Task requirements: Would it be possible to copy exactly the lines from the one containing "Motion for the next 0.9" to the end of the entries, including both and nothing else?

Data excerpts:
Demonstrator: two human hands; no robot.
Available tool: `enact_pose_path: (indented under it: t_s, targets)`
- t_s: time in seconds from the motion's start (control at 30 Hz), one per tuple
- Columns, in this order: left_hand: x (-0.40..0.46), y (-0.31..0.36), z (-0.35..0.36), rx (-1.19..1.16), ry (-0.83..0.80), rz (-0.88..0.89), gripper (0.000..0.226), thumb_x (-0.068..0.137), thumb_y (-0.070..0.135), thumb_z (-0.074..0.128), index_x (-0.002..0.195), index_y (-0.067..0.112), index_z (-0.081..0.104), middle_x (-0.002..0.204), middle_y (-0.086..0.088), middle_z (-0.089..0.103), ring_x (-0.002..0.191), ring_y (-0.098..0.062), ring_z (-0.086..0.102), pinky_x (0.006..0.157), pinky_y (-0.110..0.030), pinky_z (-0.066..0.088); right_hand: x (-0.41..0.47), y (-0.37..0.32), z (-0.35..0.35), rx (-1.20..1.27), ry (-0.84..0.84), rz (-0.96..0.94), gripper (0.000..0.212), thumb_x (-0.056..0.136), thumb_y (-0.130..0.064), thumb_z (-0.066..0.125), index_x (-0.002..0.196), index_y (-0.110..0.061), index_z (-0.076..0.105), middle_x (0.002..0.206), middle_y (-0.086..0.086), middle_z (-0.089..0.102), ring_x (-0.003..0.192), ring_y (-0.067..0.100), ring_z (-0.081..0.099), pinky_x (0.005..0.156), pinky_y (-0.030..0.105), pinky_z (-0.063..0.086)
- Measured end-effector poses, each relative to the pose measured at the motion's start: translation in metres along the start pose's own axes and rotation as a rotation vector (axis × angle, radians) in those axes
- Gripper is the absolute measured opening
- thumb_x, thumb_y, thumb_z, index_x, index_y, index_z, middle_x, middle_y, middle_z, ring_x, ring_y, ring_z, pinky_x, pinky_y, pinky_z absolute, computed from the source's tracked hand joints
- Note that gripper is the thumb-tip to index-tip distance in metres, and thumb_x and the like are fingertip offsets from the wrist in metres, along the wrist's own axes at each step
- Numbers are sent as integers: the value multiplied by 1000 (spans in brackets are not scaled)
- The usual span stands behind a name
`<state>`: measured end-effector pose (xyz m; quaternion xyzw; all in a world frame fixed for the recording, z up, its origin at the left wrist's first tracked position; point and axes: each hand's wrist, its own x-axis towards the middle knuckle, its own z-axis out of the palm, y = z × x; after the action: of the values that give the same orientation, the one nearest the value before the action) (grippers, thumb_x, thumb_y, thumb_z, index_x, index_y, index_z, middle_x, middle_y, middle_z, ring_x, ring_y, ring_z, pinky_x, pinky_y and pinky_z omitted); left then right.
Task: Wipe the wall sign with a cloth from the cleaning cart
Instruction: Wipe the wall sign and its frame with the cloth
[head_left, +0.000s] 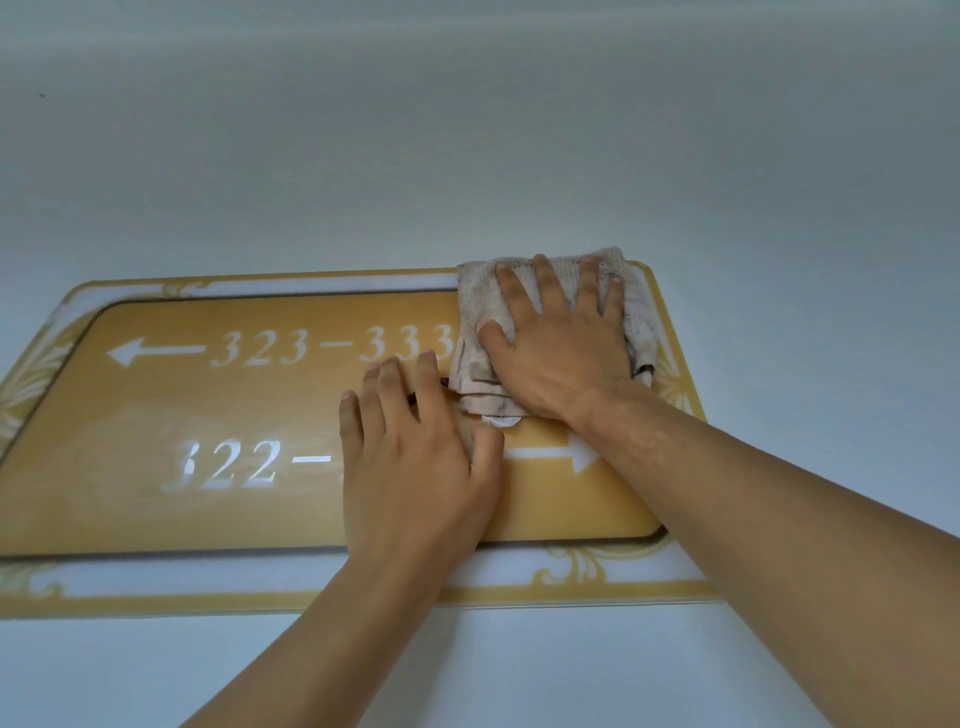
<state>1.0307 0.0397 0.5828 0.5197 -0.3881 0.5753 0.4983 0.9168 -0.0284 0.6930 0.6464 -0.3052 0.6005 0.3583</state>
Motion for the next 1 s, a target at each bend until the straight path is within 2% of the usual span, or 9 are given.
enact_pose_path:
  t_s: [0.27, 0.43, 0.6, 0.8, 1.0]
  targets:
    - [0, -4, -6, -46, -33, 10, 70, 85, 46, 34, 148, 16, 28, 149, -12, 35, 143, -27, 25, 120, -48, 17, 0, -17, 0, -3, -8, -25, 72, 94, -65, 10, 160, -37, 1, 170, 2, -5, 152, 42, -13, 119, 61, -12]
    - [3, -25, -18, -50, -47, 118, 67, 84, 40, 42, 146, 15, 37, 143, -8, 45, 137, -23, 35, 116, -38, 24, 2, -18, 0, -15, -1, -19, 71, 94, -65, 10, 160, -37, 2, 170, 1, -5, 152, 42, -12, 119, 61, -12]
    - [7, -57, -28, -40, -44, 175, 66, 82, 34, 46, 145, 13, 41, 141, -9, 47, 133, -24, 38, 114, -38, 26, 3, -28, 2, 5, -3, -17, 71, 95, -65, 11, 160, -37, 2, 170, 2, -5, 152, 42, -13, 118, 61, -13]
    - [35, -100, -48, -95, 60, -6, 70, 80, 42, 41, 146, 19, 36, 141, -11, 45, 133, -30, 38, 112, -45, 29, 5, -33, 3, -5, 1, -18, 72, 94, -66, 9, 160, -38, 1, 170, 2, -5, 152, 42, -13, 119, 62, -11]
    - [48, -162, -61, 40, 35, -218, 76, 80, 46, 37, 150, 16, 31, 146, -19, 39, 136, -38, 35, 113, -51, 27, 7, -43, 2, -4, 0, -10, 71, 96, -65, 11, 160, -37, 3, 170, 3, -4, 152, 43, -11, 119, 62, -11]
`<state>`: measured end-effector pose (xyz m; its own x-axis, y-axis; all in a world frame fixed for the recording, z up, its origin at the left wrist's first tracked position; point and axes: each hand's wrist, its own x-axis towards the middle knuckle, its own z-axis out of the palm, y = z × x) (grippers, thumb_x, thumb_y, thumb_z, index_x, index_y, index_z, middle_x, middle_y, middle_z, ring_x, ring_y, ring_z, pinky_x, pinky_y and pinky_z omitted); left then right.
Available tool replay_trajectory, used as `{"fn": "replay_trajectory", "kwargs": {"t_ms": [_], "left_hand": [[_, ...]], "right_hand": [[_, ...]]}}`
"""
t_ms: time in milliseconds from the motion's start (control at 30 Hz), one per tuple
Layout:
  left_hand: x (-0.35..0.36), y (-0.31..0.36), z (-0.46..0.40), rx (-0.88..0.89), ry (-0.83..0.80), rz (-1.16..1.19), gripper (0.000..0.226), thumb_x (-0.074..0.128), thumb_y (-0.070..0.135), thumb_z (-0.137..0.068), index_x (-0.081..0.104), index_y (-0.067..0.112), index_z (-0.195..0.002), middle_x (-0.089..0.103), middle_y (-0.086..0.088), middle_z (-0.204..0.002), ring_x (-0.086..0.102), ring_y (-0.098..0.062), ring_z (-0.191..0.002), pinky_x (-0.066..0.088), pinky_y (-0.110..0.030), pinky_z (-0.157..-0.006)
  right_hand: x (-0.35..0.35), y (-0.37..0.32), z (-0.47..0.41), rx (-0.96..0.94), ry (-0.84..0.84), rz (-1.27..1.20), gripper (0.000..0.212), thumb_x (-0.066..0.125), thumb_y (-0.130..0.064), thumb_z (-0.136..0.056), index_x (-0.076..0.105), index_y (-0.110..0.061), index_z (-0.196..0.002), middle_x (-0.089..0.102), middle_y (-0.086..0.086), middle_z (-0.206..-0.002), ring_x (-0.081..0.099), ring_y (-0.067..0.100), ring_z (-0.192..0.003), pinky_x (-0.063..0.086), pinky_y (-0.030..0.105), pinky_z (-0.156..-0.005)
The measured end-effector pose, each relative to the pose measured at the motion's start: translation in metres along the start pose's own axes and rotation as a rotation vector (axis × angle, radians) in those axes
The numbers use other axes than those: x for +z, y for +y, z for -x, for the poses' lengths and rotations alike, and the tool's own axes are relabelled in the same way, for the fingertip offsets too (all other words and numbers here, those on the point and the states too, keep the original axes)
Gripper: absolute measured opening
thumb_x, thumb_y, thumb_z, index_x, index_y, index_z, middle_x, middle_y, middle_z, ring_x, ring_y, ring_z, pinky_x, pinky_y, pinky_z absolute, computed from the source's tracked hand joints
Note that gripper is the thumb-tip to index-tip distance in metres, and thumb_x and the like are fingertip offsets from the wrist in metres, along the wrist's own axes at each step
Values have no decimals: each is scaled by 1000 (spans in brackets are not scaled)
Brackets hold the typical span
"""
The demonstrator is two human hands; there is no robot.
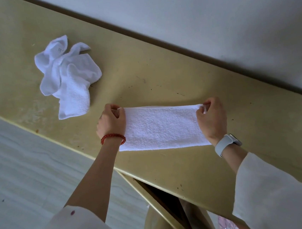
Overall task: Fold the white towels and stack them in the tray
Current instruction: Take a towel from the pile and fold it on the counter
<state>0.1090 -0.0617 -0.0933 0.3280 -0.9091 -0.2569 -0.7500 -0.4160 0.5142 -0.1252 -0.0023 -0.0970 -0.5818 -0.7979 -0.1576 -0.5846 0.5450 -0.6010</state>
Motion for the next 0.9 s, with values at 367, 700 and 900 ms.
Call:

Exercise result:
Motion for the next 0.9 s, with values at 367, 700 and 900 ms.
Call:

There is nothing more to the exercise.